IV. Concluding Remarks
Mr Chairman, the OTC derivatives market has grown from nothing to become a highly lucrative industry of major international importance. It is reasonable to consider whether it is necessary to make changes in how this market is regulated. But there is currently no clear consensus in the government or in the private sector concerning any possible additional regulation for this market. And there is certainly no consensus that the CFTC currently has the legal authority to regulate this market or raise questions about possible regulation of this market in the future.

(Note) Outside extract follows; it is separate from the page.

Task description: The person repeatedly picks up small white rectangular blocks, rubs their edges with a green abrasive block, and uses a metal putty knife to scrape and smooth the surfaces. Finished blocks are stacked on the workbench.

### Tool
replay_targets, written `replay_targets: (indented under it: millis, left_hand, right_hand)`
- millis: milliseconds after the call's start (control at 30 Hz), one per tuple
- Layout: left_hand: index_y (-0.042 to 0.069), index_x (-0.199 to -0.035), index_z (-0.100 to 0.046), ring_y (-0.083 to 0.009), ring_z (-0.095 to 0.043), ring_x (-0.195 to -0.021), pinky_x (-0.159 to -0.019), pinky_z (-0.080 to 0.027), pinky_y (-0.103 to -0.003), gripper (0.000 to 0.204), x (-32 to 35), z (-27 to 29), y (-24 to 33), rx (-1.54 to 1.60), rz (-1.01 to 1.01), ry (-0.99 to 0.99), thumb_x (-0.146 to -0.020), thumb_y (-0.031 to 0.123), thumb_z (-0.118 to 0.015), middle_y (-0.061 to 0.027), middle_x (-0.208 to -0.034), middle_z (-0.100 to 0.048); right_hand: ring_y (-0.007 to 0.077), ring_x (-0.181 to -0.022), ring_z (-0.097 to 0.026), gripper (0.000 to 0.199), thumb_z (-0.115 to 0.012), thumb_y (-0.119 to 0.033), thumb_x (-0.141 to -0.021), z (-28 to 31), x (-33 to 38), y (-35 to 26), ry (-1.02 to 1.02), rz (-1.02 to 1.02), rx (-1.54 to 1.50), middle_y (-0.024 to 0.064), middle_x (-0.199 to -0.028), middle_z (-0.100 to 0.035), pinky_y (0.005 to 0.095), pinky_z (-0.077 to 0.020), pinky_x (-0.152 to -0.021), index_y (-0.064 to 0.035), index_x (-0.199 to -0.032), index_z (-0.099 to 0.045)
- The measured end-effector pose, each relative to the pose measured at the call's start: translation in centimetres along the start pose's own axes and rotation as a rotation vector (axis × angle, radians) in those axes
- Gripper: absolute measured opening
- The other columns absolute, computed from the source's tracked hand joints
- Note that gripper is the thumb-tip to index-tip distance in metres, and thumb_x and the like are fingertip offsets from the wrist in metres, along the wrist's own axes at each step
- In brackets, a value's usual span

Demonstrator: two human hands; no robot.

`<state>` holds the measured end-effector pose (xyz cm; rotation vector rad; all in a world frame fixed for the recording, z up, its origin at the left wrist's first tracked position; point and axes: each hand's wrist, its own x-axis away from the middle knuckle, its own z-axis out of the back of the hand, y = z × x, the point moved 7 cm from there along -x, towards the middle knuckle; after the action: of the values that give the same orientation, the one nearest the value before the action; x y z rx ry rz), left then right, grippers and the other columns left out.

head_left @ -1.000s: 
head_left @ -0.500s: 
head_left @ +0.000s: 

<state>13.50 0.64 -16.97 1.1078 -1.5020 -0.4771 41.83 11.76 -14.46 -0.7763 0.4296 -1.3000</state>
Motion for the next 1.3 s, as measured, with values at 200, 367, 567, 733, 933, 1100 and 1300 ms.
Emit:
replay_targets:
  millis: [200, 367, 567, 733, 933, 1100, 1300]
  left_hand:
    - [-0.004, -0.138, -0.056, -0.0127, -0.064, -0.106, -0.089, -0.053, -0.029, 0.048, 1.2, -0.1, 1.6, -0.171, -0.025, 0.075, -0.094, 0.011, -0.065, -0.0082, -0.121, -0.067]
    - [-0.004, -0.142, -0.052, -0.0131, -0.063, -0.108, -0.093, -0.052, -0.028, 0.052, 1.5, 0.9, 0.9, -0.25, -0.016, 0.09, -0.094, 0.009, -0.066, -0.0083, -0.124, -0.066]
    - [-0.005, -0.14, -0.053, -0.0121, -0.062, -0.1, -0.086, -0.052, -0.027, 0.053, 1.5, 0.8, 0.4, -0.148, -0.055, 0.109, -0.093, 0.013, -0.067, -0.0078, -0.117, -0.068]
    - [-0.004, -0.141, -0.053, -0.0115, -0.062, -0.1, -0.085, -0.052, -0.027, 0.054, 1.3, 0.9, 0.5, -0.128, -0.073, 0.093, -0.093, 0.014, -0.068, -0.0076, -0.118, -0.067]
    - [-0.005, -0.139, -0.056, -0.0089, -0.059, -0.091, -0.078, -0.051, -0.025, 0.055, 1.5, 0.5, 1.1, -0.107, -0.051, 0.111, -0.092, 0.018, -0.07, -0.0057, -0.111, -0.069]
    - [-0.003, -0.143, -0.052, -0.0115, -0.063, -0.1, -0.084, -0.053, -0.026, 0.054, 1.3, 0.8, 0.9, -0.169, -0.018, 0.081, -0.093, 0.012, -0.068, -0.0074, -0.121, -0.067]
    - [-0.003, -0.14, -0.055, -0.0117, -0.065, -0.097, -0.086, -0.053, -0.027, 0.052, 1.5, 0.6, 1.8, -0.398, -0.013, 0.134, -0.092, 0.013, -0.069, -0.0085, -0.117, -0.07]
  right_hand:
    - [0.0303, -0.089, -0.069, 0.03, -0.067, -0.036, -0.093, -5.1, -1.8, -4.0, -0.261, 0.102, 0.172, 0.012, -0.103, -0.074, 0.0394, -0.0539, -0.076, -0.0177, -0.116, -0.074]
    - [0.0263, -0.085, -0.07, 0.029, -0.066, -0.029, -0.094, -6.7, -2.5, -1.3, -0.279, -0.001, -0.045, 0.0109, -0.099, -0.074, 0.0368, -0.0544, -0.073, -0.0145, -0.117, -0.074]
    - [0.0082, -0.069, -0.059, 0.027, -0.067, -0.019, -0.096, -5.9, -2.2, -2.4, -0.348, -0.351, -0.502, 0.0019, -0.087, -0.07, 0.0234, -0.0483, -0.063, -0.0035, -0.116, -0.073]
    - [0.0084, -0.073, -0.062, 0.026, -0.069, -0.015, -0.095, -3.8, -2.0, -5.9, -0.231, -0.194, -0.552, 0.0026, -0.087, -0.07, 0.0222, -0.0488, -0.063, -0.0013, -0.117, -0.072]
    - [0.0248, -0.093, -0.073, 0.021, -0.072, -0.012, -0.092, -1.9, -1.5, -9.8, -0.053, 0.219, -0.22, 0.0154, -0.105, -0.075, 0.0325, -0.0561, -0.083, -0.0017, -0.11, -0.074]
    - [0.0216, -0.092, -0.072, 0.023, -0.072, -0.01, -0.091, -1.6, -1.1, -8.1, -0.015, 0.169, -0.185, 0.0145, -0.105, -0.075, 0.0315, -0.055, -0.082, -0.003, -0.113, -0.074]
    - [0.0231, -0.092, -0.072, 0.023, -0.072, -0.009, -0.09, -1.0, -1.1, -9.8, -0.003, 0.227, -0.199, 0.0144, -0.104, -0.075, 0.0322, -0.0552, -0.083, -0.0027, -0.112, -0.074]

In this testimony I have put forward some of the considerations that Treasury believes
ought to be kept in mind in approaching a resolution of these issues going forward. But this
should not distract from our basic point: that any further clarification of the situation, not to
mention any new regulation of this market, ought to come with the legitimacy of a clear
legislative mandate from Congress.
The CFTC's letter of last Friday does not address the third leg of the joint Treasury/Fed/SEC legislative proposal: a Working Group study of the OTC derivatives market. If legislation is not forthcoming, Secretary Rubin, as Chairman of the Working Group, has asked me to assure the Committee that the Working Group will work to assist this Committee in evaluating the issues in whatever way would be helpful. We look forward to working with this Committee, with other members of Congress and interested parties as we work to resolve these issues in a way that safeguards America's position in this fast-developing global market. Thank you. I would be happy to respond to any questions you and other members of the Committee may have.